The other reason I believe we find metaphor interesting derives from its emotional force. We might say, rationally, that basketball is not a living thing (and so could not literally be born or mature). But it’s probably also true for many of us that the game feels like a living thing, just as Naismith’s struggles to solve the problems set to him felt like a quest journey. In this sense, the cognitive work metaphor requires us to do enables us to understand something not only about the world outside of us (basketball and living things; or Naismith’s experience and arduous missions), but about the world inside of us, about ourselves, and also about the relationship between the two. Because in coming up with the ways in which basketball is like a living thing we are coming up with at least some of the reasons why we feel about it that it is a living thing.


Part of the fun of the kind of literary reading that we can do when we pay attention to even simple textual devices like narrative structures and metaphor is the way we are activated as it were, empowered to enter into a more active relationships with a text and its author. Rather than passively gathering information which we will then spit back as though we were recording devices (note the mixed metaphors in that sentence), we become cocreators, participating in a conversation with the author, even if, like Naismith, he is long dead. We elaborate upon the author's words, tell our own stories, experience new feelings, have new thoughts.


Naismith’s story, as students pointed out, structured as it is, denaturalizes the existence of basketball. It makes us see something that we take for granted as fresh and new and contingent (it might not have been at all, and it certainly might not have been the way that it was). Perhaps that makes us appreciate it more. Perhaps it provokes wonder. Perhaps, more broadly, it makes us appreciate human imagination and creativity.


As for FD’s chapter on Naismith, it runs through a metaphorical recapitulation of several thousand years of human history. In class, we identified a succession of five governing metaphors (in order of appearance): 1. The Mosaic metaphor; 2. The Lutheran metaphor; 3. The Enlightenment metaphor; 4. The Romantic metaphor; 5. The Constitutional metaphor.

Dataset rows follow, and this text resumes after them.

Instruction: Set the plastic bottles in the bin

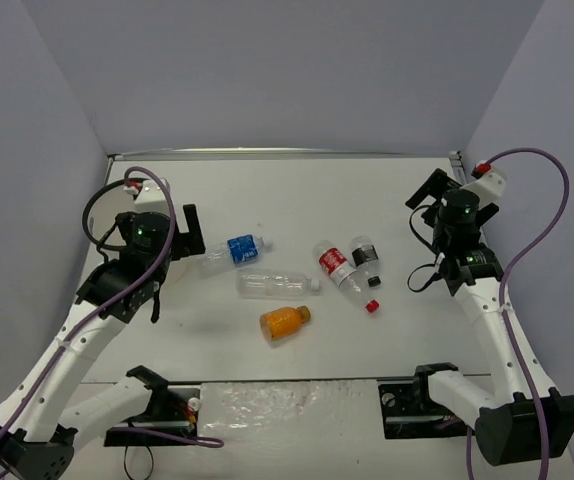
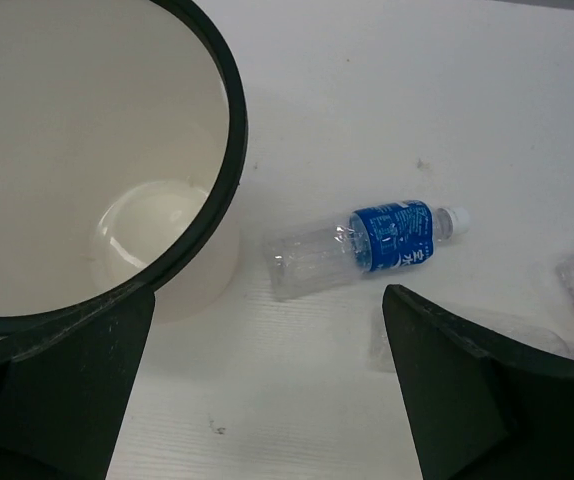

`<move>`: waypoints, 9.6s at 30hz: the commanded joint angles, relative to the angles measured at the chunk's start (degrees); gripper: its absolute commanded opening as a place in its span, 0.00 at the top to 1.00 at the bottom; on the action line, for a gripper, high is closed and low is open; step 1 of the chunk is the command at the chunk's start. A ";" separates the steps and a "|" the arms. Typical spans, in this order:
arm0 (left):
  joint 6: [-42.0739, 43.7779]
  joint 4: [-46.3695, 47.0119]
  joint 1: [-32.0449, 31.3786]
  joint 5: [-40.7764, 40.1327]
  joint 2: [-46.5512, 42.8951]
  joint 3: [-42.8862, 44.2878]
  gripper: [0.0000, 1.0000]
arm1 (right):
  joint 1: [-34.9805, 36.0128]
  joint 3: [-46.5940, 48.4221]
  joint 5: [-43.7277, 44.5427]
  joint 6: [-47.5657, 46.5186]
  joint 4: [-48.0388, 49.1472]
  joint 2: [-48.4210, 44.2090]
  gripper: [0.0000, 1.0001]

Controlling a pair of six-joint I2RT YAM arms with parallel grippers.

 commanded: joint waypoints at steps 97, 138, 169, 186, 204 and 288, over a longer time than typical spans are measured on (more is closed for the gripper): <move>-3.07 -5.52 21.38 -3.90 16.35 20.49 0.37 | -0.38 -1.04 -2.54 0.32 -3.79 -1.19 0.00; 50.20 -5.11 6.57 59.81 46.54 30.37 0.03 | -0.29 -1.67 -6.41 -1.52 -1.50 -0.44 0.00; 45.53 -9.93 6.92 49.22 63.53 31.73 0.23 | -0.29 -2.05 -7.13 -1.47 -1.24 -1.68 0.00; 35.95 -2.03 6.59 40.19 43.77 37.98 0.81 | -0.29 -2.42 -7.79 -1.54 -1.24 -3.82 0.00; 24.18 42.30 14.12 -1.99 13.07 15.99 0.86 | 0.33 -2.40 -15.11 -1.93 1.63 -0.73 0.00; -72.50 -20.51 -18.39 -1.89 38.30 13.73 0.03 | 11.51 3.38 6.27 -2.00 3.07 20.37 0.00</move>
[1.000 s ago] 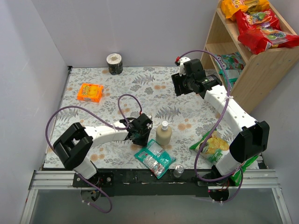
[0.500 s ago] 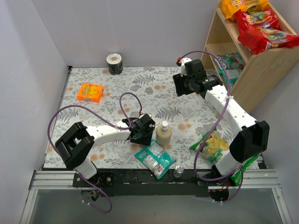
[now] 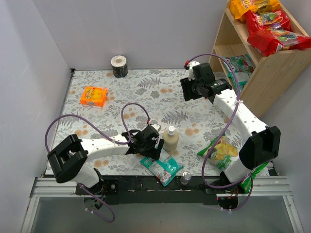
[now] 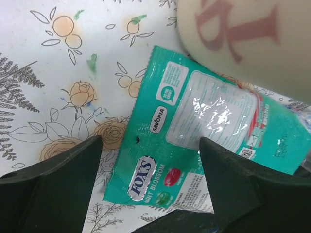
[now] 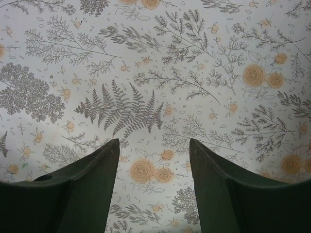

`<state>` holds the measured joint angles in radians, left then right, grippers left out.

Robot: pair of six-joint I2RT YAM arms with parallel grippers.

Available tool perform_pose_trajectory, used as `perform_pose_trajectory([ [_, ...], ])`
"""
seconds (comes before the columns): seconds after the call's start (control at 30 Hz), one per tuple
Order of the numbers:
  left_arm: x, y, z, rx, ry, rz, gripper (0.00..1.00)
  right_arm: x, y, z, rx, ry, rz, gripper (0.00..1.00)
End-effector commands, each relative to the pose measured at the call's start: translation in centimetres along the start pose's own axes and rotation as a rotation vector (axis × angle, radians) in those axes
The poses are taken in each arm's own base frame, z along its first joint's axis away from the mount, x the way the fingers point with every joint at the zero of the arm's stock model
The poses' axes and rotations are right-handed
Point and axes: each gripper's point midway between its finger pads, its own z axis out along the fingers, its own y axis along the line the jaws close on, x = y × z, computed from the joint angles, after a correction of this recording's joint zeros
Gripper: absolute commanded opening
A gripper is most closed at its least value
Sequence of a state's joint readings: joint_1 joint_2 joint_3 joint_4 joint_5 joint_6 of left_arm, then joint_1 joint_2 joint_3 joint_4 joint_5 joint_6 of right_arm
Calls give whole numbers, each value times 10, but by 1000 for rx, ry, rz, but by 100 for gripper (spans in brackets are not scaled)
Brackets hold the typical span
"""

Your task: Place and organize the candy bags onto the shelf

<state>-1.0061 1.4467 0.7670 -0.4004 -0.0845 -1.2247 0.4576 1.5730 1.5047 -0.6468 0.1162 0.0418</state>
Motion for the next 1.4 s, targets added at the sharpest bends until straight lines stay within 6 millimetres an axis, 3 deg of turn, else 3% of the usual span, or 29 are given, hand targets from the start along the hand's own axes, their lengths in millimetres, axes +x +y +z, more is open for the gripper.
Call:
perform_pose_trajectory([
  [0.0, 0, -3, 5, 22, -27, 8, 79, -15, -1, -14, -9, -73, 17, 67],
  [0.2, 19, 11, 15, -29, 19, 11, 45, -16, -1, -14, -8, -76, 16, 66],
  [0.4, 33, 17, 22, -63, 81, 3, 25, -17, -3, -15, -3, -76, 20, 66],
  [0.43, 35, 18, 23, -66, 92, 0, 12, -17, -3, -15, -3, -76, 20, 66],
  [0.5, 42, 21, 26, -86, 123, -7, 0, -16, -4, -14, -1, -73, 22, 66],
  [0.8, 43, 36, 29, -182, 124, -55, 0, -14, -4, -16, -3, -72, 26, 66],
  [0.93, 23, 34, 19, -183, 89, -112, 0, -17, -1, -23, -23, -71, 39, 67],
  [1.0, 3, 31, 10, -143, 51, -169, 0, -12, 2, -28, -39, -59, 50, 69],
  [1.03, -3, 28, 5, -110, 48, -200, 0, -5, 5, -31, -51, -46, 64, 70],
  [1.07, -13, 33, 2, -102, 30, -242, 0, 16, 10, -25, -73, -1, 83, 71],
  [1.1, -25, 32, -5, -76, -3, -262, 2, 19, 21, -37, -137, -18, 100, 72],
  [1.2, -46, 32, -18, -38, -49, -302, 15, 45, 36, -49, -220, -21, 164, 73],
  [1.23, -49, 33, -20, -35, -51, -305, 22, 51, 38, -53, -228, -12, 181, 73],
  [1.37, -57, 27, -29, 0, -52, -327, 29, 90, 48, -74, -282, 114, 237, 72],
])
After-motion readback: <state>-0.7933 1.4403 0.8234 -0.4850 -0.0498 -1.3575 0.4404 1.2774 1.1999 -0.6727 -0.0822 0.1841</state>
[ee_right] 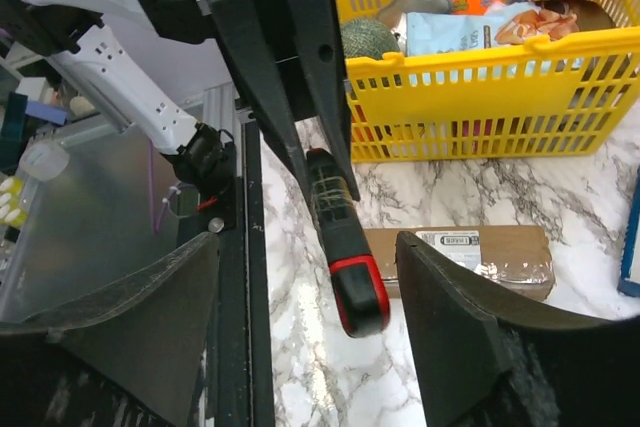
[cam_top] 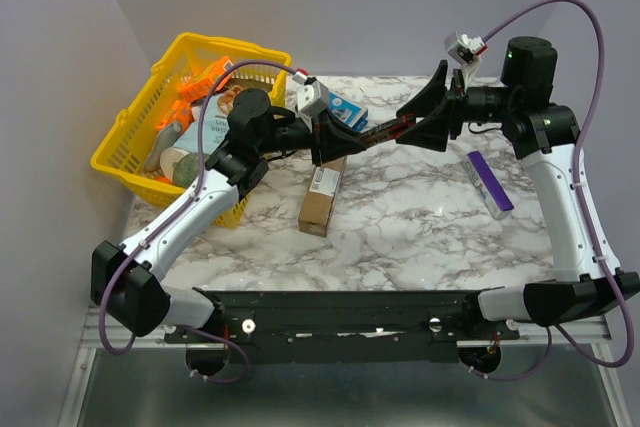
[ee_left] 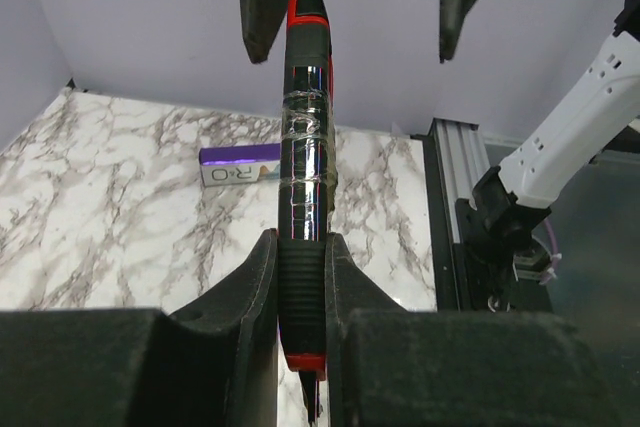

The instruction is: Unpack the express box

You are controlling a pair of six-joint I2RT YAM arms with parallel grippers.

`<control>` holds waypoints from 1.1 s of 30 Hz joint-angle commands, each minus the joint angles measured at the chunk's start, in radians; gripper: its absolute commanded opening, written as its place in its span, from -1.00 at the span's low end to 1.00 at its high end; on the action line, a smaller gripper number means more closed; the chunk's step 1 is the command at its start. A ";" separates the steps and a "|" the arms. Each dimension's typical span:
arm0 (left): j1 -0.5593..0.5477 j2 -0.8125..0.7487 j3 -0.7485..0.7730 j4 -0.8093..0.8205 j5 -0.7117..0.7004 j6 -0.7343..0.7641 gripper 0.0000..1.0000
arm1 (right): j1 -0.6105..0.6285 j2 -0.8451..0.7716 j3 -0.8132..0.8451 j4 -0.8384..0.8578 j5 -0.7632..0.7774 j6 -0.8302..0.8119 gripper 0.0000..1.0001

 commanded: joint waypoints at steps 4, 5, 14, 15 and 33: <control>-0.016 0.046 0.064 0.168 0.051 -0.103 -1.00 | 0.021 -0.005 -0.029 0.036 -0.004 0.035 0.40; -0.020 0.048 0.060 0.173 0.049 -0.103 -1.00 | 0.021 0.000 -0.026 0.040 0.005 0.038 0.37; -0.045 0.084 0.078 0.211 0.025 -0.118 -1.00 | 0.020 0.041 -0.007 0.069 -0.015 0.092 -0.63; -0.045 0.087 0.078 0.210 0.023 -0.115 -1.00 | 0.021 0.044 -0.001 0.054 0.002 0.081 -0.81; -0.051 0.267 0.297 -0.102 0.287 0.026 -0.33 | 0.112 0.037 0.098 -0.263 0.174 -0.362 -0.99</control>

These metaphors allowed us to begin to discover and play with qualities of the game and its invention. It is mythic, awe-inspiring, transcendent and foundational (like Moses and the ten commandments); historical, concrete, corrective, and consequential (like Luther and his 95 theses). It is systematic, logical and pragmatic (like the 18th century scientist or engineer) and it is imaginative, fevered, and inspired (like the Romantic poet). Finally, it is constitutive and flexible, like the American constitution.


To explore how the invention of basketball is like all of these world historical icons and instances is to explore the tremendously rich cultural possibilities in the game and its history. And to explore that is also to explore the various emotional modalities of our fascination with the game. But reading in this way, I hope, not only shed light – as it did last year – on the many different ways we can and do feel and think about basketball. I hope also that it helped the students to recognize the force of their own creative powers as readers and storytellers.


It may be just fine to go back and forth in an argument about whether Kobe or Lebron is the better player. But, as I told the students, we are built to do so much more.